Betterment Charitable Giving won't charge charities with less than $1 million on the platform. Mr. Benke expects the charities to withdraw funds before it reaches that amount, but said some have expressed interest in using Betterment to manage their portfolios.

Ken Nopar, a senior philanthropic adviser of the American Endowment Foundation (AEF), said donor-advised funds justify their fees by providing an outlet for investors to make regular contributions and realize tax benefits over their entire lifetime, not just on a per-year basis. Mr. Nopar added that the funds allow investors to give more complex assets, and allow for more choice on where the donations go.

"People and companies that give have their own idea of where they want to give," Mr. Nopar said. "Even within various causes, there may be hundreds of eligible charities for where they can give their money. To boil it down to a limited choice, it may not be too appealing for some."


Mr. Nopar does see an advantage to moving the charitable giving process online. He said 90% of grant recommendations are made online, up from two-thirds just a few years ago.

"It's a lot easier than writing a bunch of checks," Mr. Nopar said. If a robo-adviser wants to help increase the amount given to charities, Mr. Nopar said he would applaud them for doing it.

For Betterment, adding charitable giving is a chance to both enhance relationships with current clients and attract more high-net-worth clients. Mr. Benke also hopes the feature will encourage more advisers to consider Betterment for Advisors as an option to manage client assets.

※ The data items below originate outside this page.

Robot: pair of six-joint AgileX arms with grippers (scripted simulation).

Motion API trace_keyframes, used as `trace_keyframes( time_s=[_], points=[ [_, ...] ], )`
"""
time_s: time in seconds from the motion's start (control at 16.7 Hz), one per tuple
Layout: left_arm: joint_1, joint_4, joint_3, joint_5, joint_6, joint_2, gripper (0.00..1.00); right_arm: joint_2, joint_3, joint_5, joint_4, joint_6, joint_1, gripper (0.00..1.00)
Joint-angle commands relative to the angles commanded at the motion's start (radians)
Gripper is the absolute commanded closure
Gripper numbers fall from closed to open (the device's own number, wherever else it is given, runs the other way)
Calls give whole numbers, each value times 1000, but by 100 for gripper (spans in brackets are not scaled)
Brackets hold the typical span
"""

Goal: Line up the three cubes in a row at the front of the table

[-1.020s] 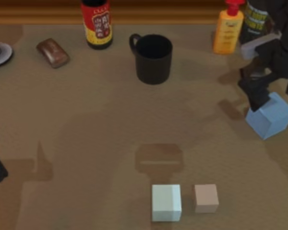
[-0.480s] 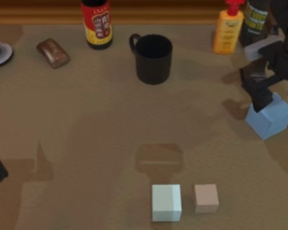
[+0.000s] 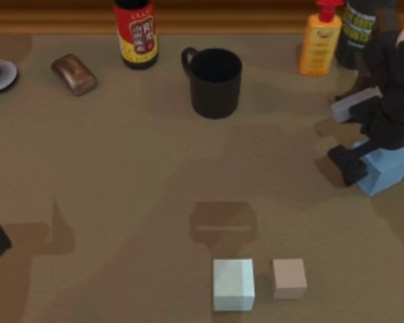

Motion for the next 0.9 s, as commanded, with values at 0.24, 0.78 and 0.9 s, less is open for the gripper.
trace_keyframes(
  time_s=[0.24,0.78,0.9],
  points=[
    [0,0,0,0,0,0,0,0,0,0,0,0,0,8],
    [0,0,0,0,0,0,0,0,0,0,0,0,0,75],
    [0,0,0,0,0,0,0,0,0,0,0,0,0,90]
  ],
)
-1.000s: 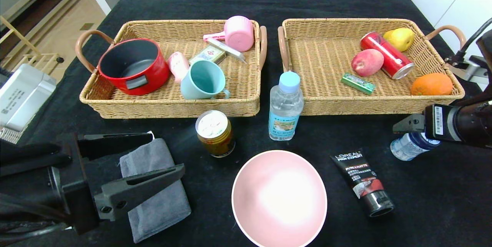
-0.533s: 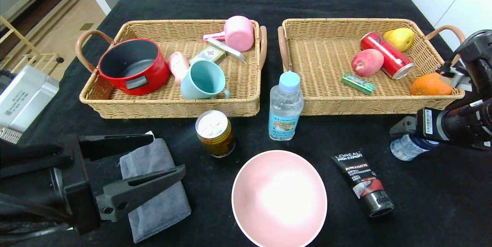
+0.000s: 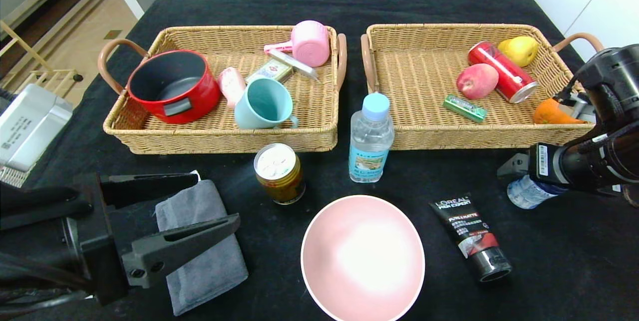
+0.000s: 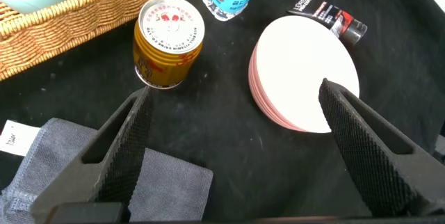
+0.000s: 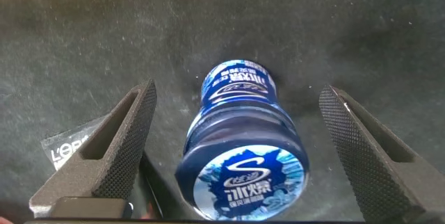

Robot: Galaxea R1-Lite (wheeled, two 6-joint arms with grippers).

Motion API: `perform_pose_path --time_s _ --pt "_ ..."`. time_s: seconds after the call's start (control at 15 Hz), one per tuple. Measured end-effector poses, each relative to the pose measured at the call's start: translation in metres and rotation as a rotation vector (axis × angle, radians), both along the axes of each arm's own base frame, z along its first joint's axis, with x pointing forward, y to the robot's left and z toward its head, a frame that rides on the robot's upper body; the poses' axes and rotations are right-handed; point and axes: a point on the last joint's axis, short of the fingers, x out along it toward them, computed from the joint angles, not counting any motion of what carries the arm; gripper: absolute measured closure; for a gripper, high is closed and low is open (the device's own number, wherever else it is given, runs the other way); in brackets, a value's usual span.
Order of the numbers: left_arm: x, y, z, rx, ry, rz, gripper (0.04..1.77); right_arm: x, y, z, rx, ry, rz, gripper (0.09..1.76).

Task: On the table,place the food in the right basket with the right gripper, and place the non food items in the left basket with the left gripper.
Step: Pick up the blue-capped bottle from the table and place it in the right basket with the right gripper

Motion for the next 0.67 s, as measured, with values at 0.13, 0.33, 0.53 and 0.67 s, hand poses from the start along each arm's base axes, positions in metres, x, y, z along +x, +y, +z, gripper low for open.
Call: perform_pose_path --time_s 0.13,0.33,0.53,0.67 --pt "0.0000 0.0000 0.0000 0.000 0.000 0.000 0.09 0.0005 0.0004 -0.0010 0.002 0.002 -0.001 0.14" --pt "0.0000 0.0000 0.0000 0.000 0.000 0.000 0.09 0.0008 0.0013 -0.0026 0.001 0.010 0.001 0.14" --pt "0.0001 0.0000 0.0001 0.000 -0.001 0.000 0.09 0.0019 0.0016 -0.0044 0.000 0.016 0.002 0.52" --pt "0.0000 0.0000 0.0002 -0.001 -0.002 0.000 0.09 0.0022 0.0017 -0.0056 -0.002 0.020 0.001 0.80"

It's an interesting time for Betterment to introduce tax-efficient charitable giving. "Giving Tuesday" notwithstanding, changes to charitable deductions have been floated as an idea for tax reform. A bill introduced by the Senate plans to keep current deduction rules as they are, while the House of Representatives' bill proposes changing adjustments to gross income limits for cash contributions.

Mr. Benke doesn't think it would make much political sense to remove itemized tax deductions for charitable giving, and says doing so would remove the incentive for people to donate. But even if the tax benefit is reduced, he still sees Betterment's charitable giving as a way for clients to avoid capital gains taxes.